EU Court Of Justice Deems Privacy Shield Unlawful
The EU-US Privacy Shield has been declared invalid, meaning it is now unlawful to transfer personal data to the USA using it. In a judgment announced today, the Court of Justice of the European Union (‘CJEU’) ruled that the Privacy Shield scheme for transfers of personal data from the EU to the United States is unlawful.
The decision follows a case brought against the privacy campaigner Max Schrems against Facebook Ireland, when Facebook Ireland said it could not ensure adequate privacy protections for users in Europe with respect to their personal data sent to Facebook in the United States. This was due to the different nature of the US legal system’s rules on national security, privacy and data protection.
Max Schrems, an Austrian lawyer and privacy rights champion, first brought the case against Facebook in 2013 after the Edward Snowden leaks showed that tech giants were being obliged to grant the National Security Agency (NSA) access to their users’ data.
“The Court clarified for a second time now that there is a clash between EU privacy law and US surveillance law,” said Schrems in a statement on the ruling by NOYB – aka None of Your Business, another name for the European Center for Digital Rights – which he co-founded.
“As the EU will not change its fundamental rights to please the NSA, the only way to overcome this clash is for the US to introduce solid privacy rights for all people – including foreigners. Surveillance reform thereby becomes crucial for the business interests of Silicon Valley.”
US firms previously resorted to using SCCs to authorize the transfer of data across the Atlantic following the ECJ’s 2015 decision to strike down Safe Harbor, another EU-US data transfer mechanism.
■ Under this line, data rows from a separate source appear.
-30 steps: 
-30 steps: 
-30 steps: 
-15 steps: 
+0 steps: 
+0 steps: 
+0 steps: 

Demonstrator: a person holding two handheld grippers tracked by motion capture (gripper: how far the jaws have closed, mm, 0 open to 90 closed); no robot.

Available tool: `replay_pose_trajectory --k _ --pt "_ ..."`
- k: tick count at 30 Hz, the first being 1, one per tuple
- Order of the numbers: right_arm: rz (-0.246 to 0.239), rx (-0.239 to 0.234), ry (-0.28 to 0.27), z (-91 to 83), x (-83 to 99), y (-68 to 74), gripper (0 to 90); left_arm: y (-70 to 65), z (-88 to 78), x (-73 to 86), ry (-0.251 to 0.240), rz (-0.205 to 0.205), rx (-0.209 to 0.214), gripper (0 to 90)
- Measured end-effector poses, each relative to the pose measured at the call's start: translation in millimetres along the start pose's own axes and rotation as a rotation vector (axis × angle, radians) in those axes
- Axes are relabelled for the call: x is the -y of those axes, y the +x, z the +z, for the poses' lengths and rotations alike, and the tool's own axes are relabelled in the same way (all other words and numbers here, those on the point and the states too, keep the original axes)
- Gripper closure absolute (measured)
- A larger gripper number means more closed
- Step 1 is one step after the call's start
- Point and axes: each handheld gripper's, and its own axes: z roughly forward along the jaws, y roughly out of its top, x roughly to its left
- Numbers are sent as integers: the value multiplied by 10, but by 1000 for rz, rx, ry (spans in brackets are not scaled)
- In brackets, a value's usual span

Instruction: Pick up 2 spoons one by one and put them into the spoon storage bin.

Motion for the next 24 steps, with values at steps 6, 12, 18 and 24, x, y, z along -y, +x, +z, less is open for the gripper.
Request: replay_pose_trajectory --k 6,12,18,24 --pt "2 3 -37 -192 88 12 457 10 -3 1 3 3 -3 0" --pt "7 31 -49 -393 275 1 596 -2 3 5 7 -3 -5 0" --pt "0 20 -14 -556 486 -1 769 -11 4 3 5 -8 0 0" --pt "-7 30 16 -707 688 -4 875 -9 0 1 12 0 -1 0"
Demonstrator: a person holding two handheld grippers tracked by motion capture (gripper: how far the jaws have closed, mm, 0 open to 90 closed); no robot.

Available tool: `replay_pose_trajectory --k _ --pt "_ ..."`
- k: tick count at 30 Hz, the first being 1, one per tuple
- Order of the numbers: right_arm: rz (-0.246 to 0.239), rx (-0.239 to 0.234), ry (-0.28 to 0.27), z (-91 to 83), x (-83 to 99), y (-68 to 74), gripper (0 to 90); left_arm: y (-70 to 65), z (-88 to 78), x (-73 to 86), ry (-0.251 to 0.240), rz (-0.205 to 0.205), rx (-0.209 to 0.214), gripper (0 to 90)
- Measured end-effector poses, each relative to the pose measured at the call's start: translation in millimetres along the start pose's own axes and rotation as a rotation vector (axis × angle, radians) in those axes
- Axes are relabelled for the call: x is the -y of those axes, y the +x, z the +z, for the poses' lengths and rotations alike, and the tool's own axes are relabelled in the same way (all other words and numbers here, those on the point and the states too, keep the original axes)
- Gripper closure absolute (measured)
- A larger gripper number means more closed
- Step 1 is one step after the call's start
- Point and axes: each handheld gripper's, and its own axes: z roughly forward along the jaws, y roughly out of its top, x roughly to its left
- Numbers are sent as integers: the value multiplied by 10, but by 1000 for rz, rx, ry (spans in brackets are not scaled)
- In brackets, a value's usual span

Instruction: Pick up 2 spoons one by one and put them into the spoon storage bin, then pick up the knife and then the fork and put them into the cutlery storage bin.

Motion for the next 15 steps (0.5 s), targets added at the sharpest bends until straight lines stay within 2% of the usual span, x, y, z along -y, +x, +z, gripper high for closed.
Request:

The EU-US Privacy Shield then emerged in 2016 with restrictions on US government access to EU citizens’ data and a mechanism through which EU citizens could submit complaints to a regulator.
Companies were also held liable if they transferred data to third parties that failed to adhere to the Privacy Shield’s terms.
However, the General Data Protection Regulation (GDPR), in force since 2018, has since raised the bar for complying with EU data privacy rules.
The ECJ said the Privacy Shield’s protections were not “essentially equivalent” to those required under EU law because “the surveillance programmes based on those provisions are not limited to what is strictly necessary”.
The court also ruled that “the provisions do not grant data subjects actionable rights before the courts against the US authorities”.
And an ombudsperson created to handle complaints under the mechanism potentially lacked the independence and authority “to adopt decisions that are binding on the US intelligence services”, said the ECJ.
The ruling can’t be appealed.
Big Tech pushback
The news will come as a blow to tech firms with a global userbase and a business model built on harnessing personal data. Facebook, for one, has consistently argued that striking down the Privacy Shield would disrupt transatlantic trade.
“There needs to be a different mindset to how the challenges of international transfers to the US are met, because failed schemes like this have significant impacts for individuals and for businesses,” said Stewart Room, global head of data protection and cybersecurity at DWF, a global law firm.
“As such, the EU-US Privacy Shield has been declared invalid and it can no longer be relied on as a lawful mechanism by which to legitimately transfer data to the US.”
Schrems said he was very happy about the judgement. “This is a total blow to the Irish DPC and Facebook,” he said. “It is clear that the US will have to seriously change their surveillance laws, if US companies want to continue to play a major role on the EU market.
“The Court clarified for a second time now that there is a clash between EU privacy law and US surveillance law. As the EU will not change its fundamental rights to please the NSA, the only way to overcome this clash is for the US to introduce solid privacy rights for all people – including foreigners. Surveillance reform thereby becomes crucial for the business interests of Silicon Valley.”